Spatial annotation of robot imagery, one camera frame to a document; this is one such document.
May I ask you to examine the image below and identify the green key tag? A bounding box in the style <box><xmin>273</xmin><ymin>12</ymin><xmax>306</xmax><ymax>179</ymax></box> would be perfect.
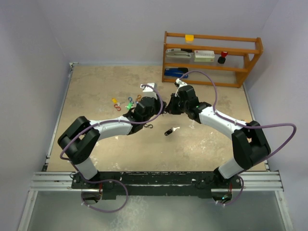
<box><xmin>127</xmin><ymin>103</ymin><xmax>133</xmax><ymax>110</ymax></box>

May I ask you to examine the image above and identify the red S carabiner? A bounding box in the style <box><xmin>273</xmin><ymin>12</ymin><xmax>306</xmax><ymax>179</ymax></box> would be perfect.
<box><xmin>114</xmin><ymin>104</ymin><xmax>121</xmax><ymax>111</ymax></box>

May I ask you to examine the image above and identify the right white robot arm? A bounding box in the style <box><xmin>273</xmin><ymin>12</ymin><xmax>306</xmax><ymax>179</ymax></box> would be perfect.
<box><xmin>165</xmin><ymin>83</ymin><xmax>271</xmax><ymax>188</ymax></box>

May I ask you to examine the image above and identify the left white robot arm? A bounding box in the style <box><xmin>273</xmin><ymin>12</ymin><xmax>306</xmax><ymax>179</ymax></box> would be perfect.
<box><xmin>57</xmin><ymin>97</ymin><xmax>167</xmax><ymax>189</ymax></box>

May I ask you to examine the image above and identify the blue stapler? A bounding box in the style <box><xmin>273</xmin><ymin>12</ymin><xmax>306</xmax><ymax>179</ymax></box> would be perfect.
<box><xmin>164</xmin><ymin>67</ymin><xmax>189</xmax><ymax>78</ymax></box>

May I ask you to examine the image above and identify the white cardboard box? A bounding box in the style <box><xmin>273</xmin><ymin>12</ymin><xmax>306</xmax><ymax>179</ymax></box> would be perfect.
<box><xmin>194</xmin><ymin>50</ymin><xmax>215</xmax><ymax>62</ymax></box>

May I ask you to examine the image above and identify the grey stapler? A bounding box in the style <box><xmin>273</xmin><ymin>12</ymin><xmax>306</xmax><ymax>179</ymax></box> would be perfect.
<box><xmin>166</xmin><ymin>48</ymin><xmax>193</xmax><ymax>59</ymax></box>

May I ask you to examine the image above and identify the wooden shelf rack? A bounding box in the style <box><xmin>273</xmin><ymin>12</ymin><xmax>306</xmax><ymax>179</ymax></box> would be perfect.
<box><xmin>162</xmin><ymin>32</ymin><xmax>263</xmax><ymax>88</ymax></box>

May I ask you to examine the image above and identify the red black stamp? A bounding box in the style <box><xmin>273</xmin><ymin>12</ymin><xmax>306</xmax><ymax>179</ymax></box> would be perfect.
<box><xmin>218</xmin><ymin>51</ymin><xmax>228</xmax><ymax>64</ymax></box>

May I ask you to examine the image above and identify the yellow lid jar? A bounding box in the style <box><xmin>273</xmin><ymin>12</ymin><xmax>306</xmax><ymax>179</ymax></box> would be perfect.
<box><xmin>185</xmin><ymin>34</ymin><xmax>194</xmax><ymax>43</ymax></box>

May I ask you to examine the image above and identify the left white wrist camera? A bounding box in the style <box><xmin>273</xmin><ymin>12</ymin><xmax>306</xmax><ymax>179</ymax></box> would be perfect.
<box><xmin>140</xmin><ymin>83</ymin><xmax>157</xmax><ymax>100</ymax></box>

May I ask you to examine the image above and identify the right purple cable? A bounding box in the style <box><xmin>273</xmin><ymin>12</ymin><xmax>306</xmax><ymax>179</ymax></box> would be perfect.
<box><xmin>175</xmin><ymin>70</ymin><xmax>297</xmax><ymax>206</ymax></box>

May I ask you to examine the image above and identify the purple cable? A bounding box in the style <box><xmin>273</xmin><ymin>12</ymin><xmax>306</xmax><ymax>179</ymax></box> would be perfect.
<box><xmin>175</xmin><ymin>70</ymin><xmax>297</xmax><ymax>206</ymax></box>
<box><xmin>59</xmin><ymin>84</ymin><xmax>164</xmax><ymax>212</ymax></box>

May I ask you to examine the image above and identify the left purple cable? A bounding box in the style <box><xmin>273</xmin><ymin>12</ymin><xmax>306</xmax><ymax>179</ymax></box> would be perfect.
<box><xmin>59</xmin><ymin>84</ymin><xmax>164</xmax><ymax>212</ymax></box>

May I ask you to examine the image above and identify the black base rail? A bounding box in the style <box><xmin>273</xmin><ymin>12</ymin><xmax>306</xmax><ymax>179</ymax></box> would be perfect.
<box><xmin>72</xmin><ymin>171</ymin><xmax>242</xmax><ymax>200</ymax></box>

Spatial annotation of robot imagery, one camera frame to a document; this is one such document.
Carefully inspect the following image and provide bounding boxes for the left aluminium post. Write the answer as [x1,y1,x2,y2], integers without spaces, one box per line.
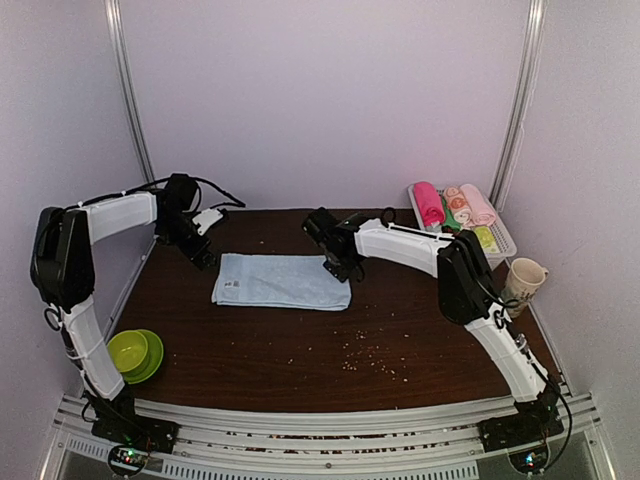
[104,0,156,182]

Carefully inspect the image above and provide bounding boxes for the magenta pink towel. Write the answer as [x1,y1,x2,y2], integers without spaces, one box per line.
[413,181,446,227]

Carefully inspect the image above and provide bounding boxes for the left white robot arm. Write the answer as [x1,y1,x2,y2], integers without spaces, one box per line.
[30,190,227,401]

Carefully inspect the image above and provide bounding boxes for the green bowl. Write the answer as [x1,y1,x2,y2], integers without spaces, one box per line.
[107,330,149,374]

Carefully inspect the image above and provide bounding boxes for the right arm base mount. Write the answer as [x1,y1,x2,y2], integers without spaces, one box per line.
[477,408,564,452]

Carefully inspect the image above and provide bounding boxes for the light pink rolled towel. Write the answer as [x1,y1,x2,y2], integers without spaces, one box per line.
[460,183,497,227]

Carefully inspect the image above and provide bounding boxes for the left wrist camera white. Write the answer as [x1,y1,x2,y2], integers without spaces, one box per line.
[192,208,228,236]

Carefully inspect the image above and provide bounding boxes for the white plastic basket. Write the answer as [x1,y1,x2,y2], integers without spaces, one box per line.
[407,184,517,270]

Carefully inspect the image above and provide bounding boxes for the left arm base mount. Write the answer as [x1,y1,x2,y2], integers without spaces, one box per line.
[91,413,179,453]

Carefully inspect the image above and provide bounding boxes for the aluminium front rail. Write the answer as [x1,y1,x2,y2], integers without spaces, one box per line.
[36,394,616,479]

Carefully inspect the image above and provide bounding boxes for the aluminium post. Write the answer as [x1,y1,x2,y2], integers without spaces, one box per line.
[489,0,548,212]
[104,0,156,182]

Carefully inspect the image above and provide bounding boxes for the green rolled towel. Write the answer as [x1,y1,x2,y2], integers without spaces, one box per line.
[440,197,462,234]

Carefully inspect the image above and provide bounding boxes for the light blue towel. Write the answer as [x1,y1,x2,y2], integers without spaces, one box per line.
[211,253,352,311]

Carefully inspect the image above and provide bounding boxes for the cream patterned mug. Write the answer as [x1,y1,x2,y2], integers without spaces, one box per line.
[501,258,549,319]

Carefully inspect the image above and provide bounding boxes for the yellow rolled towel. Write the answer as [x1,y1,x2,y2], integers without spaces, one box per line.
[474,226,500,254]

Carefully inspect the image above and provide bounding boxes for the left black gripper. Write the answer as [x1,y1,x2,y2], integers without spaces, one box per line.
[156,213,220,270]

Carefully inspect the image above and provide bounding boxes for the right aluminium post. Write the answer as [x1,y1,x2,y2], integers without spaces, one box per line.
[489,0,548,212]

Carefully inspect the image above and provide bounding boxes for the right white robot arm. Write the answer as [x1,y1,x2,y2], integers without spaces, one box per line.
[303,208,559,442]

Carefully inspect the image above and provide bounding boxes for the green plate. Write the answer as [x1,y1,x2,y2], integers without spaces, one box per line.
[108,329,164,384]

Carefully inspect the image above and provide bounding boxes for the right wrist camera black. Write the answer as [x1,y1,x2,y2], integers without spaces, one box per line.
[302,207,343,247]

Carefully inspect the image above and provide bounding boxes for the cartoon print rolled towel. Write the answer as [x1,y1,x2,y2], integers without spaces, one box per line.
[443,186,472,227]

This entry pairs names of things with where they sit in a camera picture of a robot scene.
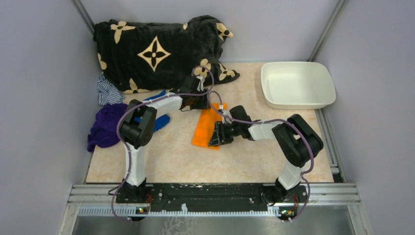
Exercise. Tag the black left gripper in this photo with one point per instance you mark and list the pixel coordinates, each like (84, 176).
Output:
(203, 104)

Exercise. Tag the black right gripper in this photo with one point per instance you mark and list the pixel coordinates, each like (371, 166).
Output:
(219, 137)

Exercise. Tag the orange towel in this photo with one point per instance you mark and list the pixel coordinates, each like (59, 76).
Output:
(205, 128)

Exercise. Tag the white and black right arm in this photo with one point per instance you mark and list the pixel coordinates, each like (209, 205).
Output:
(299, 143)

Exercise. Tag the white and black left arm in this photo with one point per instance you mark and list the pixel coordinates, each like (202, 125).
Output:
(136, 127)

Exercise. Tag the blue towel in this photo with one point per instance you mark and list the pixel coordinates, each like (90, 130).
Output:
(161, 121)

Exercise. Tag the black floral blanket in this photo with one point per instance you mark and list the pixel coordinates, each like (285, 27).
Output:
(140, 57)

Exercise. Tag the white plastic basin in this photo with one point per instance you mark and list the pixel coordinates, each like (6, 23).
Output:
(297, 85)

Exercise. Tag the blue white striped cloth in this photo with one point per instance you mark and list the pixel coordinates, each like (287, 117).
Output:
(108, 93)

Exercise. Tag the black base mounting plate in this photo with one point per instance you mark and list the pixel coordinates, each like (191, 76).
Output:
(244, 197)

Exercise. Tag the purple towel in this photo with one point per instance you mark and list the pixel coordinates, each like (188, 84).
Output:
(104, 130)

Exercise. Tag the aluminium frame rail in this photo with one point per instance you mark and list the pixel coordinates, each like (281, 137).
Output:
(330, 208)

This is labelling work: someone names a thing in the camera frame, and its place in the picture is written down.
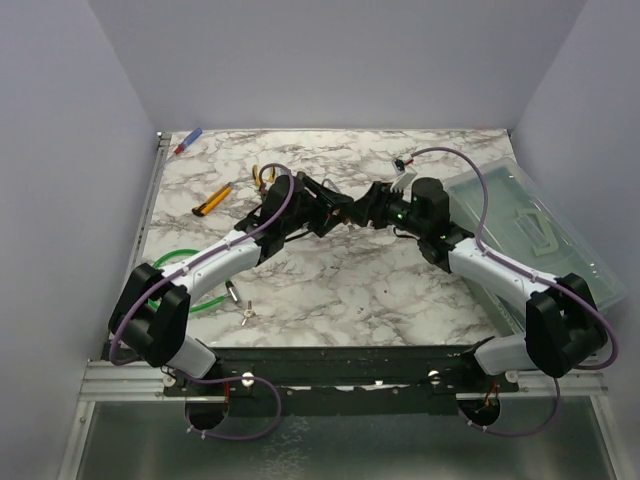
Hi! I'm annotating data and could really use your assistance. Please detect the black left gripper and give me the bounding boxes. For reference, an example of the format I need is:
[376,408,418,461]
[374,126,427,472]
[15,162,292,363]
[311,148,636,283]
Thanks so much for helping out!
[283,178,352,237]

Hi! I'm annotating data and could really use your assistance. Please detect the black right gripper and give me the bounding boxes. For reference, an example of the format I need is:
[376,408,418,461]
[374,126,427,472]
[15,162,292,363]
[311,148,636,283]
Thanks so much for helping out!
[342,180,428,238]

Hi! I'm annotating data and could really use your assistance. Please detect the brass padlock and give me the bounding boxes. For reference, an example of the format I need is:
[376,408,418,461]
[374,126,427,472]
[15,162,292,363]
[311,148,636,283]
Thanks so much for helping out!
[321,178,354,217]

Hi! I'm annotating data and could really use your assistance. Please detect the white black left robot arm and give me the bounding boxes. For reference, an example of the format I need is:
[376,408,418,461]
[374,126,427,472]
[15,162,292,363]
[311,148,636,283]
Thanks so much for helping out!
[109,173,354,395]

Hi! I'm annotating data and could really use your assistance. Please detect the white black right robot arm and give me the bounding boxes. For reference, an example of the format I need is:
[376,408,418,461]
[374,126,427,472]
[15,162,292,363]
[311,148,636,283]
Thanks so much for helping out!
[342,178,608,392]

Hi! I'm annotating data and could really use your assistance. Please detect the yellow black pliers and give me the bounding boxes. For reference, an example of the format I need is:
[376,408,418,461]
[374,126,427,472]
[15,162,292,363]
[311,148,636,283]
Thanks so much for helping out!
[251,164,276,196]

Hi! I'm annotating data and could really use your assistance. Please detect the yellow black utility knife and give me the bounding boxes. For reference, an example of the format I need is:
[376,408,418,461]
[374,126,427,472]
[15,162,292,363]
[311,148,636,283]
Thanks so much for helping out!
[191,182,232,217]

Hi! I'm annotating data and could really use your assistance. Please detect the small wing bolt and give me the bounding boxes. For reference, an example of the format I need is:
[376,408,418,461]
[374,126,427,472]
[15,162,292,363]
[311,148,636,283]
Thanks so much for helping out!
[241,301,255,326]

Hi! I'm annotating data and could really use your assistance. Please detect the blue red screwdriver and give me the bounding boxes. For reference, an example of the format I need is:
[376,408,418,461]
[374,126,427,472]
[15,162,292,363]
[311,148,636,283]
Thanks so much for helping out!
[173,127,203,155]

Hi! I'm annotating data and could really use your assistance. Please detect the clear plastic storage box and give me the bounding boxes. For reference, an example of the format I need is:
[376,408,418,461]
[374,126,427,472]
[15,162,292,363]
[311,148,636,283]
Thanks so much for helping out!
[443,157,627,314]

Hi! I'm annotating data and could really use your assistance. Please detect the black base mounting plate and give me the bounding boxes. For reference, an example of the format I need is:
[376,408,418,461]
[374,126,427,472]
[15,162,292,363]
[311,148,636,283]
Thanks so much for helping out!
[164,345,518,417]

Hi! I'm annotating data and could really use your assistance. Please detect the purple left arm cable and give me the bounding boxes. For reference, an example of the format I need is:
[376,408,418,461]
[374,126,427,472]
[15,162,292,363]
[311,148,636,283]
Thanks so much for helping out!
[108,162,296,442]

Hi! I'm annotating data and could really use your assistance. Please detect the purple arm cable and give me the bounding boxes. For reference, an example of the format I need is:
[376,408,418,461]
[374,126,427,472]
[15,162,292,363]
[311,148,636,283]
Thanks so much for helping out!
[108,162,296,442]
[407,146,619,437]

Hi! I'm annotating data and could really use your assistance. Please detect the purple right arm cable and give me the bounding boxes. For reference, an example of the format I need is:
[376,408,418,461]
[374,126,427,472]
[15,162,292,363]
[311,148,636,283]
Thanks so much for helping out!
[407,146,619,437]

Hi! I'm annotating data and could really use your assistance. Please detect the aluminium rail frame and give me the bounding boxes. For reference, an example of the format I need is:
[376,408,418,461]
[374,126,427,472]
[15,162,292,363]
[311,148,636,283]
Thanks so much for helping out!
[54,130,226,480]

::::

### [What you need to do]
Transcribe only, please, the lines from the first line of the records through the line with "May I ask you to examine the image below". Both of those lines are included.

### [Response area]
Spatial annotation of robot imagery, one camera frame to a document; this is one such document.
May I ask you to examine the image below and identify the green key tag? A bounding box in the style <box><xmin>273</xmin><ymin>12</ymin><xmax>306</xmax><ymax>179</ymax></box> would be perfect.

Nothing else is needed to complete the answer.